= Your instructions =
Every line in the data below that has the word "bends" should be returned.
============
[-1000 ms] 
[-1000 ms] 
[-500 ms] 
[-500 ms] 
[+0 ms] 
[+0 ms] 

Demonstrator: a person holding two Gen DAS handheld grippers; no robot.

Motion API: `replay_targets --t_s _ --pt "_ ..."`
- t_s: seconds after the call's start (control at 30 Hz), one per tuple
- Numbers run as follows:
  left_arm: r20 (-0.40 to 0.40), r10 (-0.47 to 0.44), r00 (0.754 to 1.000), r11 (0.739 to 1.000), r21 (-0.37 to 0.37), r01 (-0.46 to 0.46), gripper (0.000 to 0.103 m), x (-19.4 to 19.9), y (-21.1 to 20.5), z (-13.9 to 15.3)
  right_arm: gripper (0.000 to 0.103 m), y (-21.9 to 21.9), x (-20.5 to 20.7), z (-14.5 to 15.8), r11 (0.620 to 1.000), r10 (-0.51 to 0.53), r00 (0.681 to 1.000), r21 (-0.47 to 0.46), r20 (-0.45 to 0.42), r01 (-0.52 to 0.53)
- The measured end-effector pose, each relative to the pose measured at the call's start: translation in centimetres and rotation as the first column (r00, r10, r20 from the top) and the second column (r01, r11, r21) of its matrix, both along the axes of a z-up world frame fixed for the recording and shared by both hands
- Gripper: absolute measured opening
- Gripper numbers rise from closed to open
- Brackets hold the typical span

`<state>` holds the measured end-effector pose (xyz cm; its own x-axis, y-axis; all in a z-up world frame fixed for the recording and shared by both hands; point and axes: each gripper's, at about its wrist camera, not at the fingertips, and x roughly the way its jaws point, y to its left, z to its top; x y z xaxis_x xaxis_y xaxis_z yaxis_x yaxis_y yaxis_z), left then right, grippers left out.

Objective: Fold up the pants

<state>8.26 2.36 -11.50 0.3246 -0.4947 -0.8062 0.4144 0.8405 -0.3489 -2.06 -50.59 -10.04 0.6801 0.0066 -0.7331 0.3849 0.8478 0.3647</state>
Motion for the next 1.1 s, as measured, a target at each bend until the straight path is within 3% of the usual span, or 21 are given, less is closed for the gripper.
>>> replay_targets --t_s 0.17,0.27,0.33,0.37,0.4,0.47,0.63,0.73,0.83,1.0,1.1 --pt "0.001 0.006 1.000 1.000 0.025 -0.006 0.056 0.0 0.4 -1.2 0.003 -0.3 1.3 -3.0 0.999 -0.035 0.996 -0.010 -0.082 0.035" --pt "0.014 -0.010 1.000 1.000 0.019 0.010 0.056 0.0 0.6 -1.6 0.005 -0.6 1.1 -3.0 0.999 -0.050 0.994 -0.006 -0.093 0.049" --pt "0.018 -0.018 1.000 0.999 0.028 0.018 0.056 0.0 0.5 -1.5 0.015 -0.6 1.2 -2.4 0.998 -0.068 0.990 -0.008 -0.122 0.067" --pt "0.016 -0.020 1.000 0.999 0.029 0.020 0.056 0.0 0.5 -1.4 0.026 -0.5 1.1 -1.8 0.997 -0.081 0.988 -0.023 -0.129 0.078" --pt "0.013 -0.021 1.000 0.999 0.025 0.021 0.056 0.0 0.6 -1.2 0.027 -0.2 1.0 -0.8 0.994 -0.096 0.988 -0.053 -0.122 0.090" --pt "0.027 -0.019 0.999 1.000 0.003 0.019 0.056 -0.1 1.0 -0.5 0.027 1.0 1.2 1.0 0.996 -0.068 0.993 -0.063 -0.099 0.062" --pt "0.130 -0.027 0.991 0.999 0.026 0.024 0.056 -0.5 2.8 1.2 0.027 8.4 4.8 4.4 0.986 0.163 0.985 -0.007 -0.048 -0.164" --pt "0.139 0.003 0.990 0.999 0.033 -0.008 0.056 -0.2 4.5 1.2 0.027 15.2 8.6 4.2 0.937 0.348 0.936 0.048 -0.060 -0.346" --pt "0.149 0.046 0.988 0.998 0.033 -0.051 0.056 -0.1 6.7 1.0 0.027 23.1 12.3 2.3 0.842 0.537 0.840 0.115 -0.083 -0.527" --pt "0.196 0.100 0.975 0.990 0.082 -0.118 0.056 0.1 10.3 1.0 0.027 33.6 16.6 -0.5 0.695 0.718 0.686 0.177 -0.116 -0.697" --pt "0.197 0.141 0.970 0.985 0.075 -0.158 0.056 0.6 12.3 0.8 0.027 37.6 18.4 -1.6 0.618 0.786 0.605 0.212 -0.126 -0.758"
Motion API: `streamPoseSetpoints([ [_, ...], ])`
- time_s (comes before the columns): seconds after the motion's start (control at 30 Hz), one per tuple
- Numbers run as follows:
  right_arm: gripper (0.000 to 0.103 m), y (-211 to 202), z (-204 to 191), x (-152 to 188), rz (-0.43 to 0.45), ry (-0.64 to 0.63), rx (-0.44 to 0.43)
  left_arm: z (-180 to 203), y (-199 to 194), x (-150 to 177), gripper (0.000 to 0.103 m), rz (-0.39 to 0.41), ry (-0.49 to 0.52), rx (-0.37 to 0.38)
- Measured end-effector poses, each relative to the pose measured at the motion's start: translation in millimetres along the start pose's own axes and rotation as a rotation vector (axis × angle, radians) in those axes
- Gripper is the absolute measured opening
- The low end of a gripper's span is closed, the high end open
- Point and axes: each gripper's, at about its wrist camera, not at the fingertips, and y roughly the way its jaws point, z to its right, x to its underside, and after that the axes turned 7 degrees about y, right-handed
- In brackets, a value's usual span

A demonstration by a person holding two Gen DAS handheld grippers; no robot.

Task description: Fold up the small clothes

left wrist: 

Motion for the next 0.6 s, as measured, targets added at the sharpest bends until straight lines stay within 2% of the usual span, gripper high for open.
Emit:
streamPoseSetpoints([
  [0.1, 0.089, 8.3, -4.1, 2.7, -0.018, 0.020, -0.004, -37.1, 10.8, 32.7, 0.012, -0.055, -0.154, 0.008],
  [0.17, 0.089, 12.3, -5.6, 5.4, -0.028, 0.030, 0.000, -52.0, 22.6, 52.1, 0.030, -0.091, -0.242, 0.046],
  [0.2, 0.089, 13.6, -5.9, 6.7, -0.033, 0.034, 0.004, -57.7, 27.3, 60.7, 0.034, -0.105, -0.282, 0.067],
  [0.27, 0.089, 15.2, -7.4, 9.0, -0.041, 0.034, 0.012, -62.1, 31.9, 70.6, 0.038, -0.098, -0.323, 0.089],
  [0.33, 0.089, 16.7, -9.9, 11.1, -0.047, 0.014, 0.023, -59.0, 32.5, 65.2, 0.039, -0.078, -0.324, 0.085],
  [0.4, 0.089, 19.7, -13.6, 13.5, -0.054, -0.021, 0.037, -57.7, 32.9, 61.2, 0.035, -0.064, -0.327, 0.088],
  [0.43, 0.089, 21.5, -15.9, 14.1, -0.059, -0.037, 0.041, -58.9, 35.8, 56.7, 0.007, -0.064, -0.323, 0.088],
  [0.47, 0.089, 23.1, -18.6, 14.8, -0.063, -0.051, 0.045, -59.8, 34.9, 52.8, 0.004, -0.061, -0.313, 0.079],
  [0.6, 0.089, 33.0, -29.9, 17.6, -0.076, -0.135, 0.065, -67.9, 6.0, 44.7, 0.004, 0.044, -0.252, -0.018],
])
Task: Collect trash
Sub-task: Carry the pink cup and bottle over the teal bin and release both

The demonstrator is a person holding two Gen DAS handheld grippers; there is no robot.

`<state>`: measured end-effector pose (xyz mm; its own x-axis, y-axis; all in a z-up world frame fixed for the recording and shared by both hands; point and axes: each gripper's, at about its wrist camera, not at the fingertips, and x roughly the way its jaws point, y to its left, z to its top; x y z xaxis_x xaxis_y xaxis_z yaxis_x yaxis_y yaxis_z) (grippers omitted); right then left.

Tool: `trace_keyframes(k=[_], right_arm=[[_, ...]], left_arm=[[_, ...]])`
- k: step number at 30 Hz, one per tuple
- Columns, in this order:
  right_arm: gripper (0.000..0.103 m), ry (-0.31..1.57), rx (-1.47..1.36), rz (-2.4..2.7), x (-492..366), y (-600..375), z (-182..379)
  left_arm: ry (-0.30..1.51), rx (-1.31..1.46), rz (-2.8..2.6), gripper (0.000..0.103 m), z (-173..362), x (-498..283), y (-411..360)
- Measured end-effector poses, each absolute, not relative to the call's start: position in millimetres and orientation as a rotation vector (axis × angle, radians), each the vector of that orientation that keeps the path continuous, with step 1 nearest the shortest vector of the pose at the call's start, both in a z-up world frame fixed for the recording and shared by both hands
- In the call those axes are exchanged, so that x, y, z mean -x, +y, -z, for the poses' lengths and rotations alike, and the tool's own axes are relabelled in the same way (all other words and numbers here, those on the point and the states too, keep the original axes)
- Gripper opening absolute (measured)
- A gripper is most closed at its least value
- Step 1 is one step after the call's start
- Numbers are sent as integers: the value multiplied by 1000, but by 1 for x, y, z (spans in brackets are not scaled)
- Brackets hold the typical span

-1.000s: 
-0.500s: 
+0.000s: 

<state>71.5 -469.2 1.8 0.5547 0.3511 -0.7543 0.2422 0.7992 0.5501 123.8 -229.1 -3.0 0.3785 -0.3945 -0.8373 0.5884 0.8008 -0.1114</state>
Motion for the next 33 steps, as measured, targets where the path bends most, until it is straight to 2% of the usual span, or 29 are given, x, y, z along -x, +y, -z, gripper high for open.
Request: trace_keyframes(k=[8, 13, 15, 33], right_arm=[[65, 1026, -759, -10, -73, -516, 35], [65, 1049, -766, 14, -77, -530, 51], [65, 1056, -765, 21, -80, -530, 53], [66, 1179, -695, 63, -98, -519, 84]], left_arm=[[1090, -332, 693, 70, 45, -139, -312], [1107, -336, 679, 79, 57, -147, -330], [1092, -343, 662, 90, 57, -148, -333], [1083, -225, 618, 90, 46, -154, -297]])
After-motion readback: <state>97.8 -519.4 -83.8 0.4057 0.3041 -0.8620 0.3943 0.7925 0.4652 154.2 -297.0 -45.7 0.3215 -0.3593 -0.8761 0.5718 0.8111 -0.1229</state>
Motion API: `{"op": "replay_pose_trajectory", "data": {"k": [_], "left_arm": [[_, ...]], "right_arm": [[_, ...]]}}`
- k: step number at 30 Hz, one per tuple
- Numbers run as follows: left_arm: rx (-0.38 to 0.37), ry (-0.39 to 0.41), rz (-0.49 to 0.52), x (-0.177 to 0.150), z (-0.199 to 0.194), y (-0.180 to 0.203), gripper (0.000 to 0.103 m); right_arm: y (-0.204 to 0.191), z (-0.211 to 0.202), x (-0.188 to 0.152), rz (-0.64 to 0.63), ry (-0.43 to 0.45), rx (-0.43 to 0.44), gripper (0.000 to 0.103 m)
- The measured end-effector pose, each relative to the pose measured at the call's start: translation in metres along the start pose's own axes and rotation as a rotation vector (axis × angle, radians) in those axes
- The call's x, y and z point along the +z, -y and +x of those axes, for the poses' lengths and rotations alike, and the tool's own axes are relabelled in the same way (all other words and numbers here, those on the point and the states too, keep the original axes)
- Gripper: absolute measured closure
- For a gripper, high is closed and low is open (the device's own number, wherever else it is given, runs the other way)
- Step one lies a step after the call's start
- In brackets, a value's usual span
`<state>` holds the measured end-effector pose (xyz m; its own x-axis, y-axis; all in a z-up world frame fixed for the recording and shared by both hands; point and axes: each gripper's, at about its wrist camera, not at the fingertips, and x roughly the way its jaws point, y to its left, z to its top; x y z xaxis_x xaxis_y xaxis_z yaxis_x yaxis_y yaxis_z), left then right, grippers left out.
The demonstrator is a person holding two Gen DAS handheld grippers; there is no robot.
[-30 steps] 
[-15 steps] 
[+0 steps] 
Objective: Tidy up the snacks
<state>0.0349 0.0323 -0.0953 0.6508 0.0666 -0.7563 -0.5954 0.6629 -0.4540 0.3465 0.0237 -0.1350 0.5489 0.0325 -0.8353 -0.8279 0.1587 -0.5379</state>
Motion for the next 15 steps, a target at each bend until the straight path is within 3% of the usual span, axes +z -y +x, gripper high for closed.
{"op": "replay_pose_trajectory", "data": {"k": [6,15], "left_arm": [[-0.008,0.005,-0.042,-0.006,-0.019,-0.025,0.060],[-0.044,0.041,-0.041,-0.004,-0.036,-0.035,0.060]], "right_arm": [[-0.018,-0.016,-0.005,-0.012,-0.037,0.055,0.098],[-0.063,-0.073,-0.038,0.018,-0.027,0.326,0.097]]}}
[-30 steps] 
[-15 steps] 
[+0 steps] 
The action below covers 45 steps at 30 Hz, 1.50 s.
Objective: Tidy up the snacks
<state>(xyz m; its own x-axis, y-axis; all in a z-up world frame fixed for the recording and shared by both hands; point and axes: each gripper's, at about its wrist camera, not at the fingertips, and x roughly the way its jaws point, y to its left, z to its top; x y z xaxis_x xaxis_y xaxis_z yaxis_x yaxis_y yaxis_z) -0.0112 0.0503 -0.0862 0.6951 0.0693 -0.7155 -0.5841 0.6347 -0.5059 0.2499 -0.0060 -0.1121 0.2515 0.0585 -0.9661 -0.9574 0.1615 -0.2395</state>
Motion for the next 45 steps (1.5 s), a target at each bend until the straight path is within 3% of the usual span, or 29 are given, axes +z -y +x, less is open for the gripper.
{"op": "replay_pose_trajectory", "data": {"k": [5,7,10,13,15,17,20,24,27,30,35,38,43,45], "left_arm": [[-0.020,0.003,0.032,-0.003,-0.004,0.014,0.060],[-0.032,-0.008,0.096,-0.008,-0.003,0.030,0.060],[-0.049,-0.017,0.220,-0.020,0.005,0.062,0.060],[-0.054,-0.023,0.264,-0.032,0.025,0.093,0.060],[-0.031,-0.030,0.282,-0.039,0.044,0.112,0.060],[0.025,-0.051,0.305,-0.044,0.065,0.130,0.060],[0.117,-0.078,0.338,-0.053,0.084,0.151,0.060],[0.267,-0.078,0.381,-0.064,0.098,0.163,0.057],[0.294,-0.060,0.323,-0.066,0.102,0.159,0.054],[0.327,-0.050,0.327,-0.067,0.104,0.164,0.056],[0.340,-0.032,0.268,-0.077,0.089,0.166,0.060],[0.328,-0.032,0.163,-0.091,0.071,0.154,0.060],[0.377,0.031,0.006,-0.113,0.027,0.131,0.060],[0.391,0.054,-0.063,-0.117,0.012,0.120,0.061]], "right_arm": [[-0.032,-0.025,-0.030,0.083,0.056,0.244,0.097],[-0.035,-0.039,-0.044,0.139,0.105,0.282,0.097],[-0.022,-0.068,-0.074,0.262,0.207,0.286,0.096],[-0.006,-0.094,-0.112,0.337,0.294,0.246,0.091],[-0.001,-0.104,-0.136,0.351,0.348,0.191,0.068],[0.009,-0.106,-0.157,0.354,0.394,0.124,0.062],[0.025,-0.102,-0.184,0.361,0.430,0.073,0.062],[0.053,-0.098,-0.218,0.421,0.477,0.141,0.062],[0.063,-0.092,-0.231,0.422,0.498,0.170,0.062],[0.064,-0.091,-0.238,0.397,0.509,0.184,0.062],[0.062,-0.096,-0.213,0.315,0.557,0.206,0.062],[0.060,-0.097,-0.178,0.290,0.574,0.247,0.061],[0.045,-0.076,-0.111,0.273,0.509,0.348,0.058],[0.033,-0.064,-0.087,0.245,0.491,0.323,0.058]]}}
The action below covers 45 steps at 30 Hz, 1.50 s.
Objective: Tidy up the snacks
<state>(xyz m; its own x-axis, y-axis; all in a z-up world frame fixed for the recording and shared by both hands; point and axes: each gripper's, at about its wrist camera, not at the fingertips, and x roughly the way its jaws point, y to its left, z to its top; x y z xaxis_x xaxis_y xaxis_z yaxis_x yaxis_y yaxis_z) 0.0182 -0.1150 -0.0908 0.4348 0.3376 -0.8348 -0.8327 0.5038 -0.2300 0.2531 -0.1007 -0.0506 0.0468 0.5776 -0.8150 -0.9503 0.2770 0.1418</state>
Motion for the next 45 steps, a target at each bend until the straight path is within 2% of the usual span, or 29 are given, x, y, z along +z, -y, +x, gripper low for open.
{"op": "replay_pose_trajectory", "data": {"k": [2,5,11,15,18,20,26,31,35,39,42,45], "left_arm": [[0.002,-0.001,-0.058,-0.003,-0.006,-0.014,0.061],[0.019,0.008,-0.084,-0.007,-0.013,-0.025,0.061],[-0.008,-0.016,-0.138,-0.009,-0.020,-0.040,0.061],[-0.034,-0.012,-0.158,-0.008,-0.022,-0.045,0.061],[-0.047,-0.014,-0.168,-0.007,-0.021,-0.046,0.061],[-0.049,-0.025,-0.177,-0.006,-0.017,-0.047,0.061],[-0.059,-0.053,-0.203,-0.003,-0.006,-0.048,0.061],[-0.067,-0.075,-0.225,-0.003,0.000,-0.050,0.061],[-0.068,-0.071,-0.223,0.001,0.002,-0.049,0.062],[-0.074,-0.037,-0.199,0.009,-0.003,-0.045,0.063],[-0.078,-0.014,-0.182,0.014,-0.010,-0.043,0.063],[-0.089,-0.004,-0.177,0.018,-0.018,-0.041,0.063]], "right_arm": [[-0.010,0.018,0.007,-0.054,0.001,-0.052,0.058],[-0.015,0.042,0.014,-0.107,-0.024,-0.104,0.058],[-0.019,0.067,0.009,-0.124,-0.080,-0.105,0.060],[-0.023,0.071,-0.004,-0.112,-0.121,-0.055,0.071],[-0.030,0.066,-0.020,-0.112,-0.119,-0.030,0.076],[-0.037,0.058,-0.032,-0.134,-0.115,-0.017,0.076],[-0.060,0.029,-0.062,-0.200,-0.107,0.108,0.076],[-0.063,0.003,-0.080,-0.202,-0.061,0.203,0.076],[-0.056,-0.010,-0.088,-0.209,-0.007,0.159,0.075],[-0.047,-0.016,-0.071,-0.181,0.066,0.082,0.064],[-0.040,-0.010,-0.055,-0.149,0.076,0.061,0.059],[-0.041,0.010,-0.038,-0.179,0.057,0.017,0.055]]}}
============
= Answer box =
Motion for the next 0.6 s, as measured, targets added at the sharpest bends until straight lines stay within 2% of the usual span, gripper high for open.
Motion for the next 33 steps, as measured, targets where the path bends most, until it is straight to 2% of the usual span, or 29 are given, x, y, z along -x, +y, -z, gripper high for open.

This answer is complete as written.